Product Announcements

Troubleshooting Storage Performance in vSphere – Part 1 – The Basics

I frequently present at the various VMware User Group (VMUG) meetings, VMworld and partner conferences.  If you have ever attended one of my talks, you will know it is like trying to drink from a fire hose, it is hard to cover everything in just a 45 min session. Therefore I will take the time here to  write a few blogs that go over the concepts discussed in these talks in more detail (or at least slower). One of the most popular yet very fast paced talks I present is the Troubleshooting Storage Performance in vSphere. I’ll slow things down a bit and discuss each topic here, this might be just a review for some of you but hopefully as we get into more details there will be some new nuggets of VMware specific information that can help even the more advanced storage folks. 

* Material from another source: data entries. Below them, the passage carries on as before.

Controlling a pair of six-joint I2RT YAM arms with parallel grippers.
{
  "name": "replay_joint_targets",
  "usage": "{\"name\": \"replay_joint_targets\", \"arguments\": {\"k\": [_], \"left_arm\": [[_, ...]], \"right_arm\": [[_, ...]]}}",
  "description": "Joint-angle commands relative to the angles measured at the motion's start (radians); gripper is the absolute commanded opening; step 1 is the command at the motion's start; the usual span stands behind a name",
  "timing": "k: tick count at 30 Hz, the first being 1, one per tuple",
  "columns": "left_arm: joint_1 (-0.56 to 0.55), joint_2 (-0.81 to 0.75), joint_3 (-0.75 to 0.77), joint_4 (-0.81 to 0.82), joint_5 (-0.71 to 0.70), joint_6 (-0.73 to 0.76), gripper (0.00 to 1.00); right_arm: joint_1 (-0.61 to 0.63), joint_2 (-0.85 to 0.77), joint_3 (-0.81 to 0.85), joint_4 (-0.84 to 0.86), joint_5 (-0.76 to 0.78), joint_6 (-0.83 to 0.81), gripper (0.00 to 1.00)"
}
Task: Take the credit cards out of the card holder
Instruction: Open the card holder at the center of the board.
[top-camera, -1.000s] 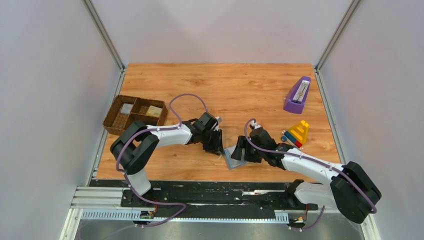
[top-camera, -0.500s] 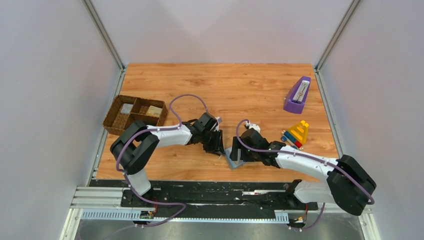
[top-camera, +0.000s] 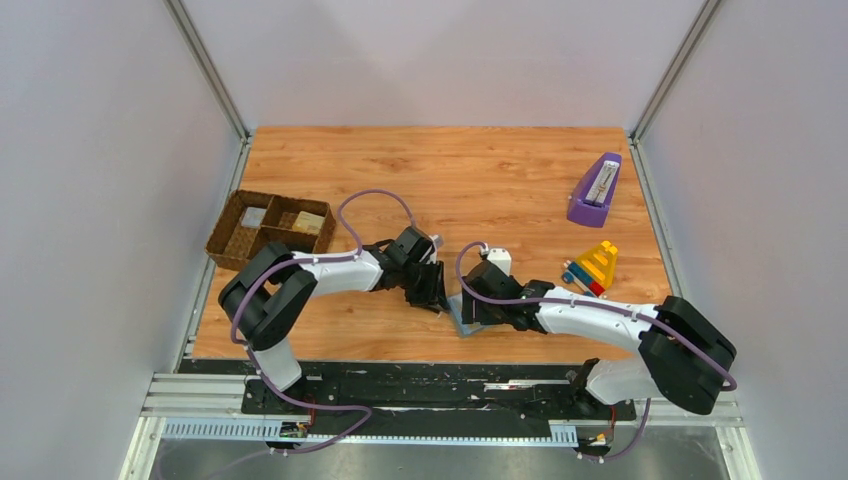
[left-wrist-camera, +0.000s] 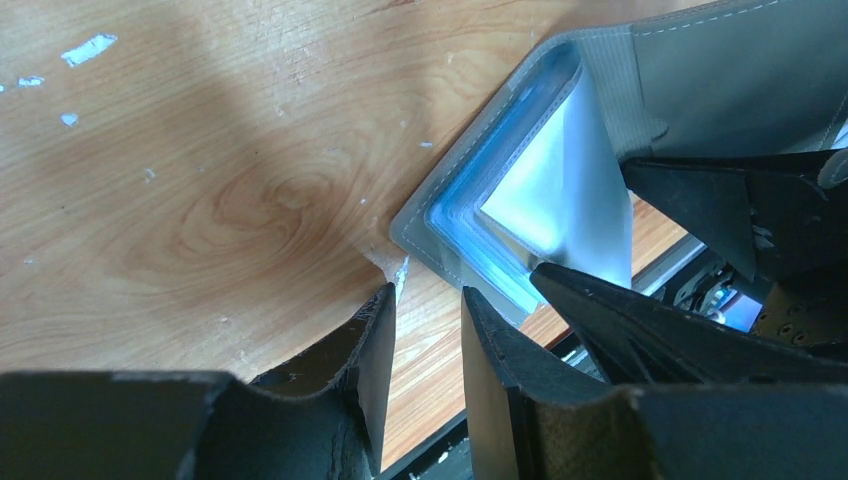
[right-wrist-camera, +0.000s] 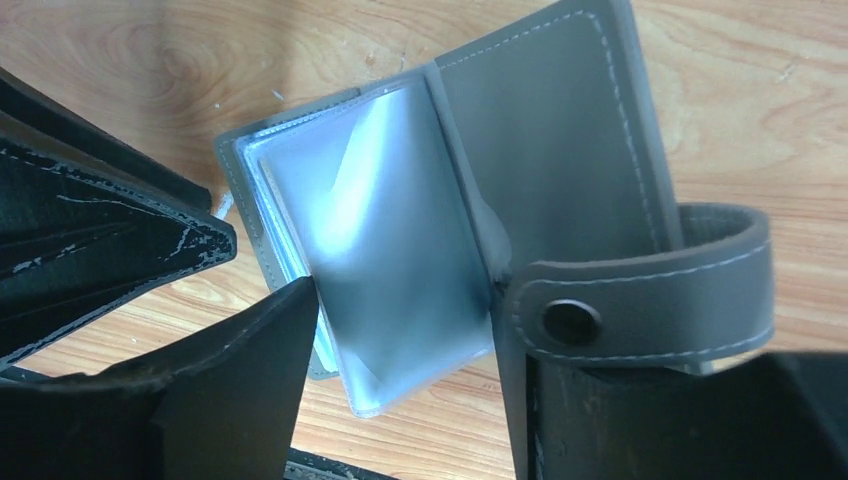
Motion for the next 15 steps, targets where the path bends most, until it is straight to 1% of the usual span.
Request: {"name": "replay_joint_targets", "arguments": {"k": [1,3,9,15], "left_arm": [[-0.002,-0.052,-0.005,0.018,-0.007,0.005,0.39],[-0.002,-0.059,0.0,-0.001,-0.025,0.012,0.39],[-0.001,-0.075,0.012,-0.032,-0.056,0.022,0.39],[-0.002,-0.101,0.012,-0.057,-0.081,0.025,0.38]], "right_arm": [[0.009,-0.008,0.024,-0.025,0.009,0.034,0.62],[0.008,-0.028,0.022,-0.014,-0.007,0.043,0.57],[0.008,-0.045,0.013,0.012,-0.039,0.088,0.49],[0.008,-0.032,-0.005,0.097,-0.118,0.157,0.41]]}}
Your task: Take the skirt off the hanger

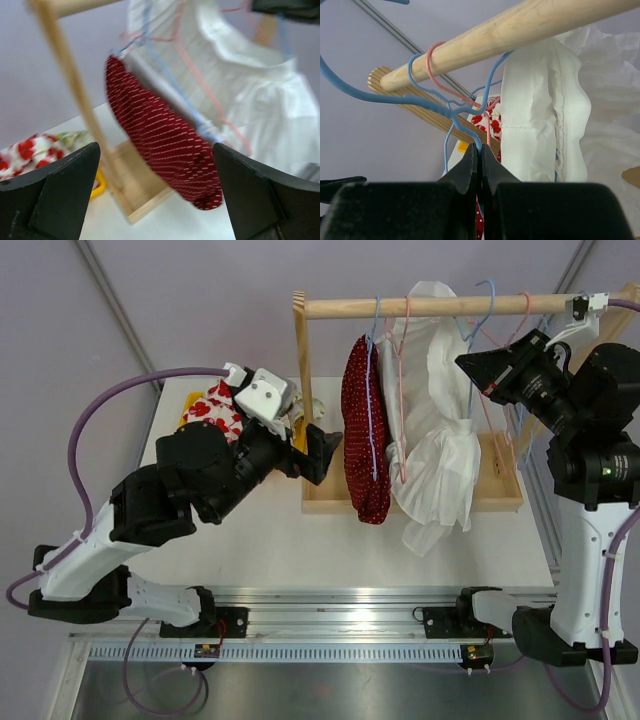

Today’s post is just the basics.  What is bad storage performance and where do I measure it?

Poor storage performance is generally the result of high I/O latency. vCenter or esxtop will report the various latencies at each level in the storage stack from the VM down to the storage hardware.  vCenter cannot provide information for the actual latency seen by the application since that includes the latency at the Guest OS and the application itself, and these items are not visible to vCenter. vCenter can report on the following storage stack I/O latencies in vSphere.

 Storage Stack Components in a vSphere environment

LatencyInStorageStack

GAVG (Guest Average Latency) total latency as seen from vSphere

KAVG (Kernel Average Latency) time an I/O request spent waiting inside the vSphere storage stack. 

QAVG (Queue Average latency) time spent waiting in a queue inside the vSphere Storage Stack.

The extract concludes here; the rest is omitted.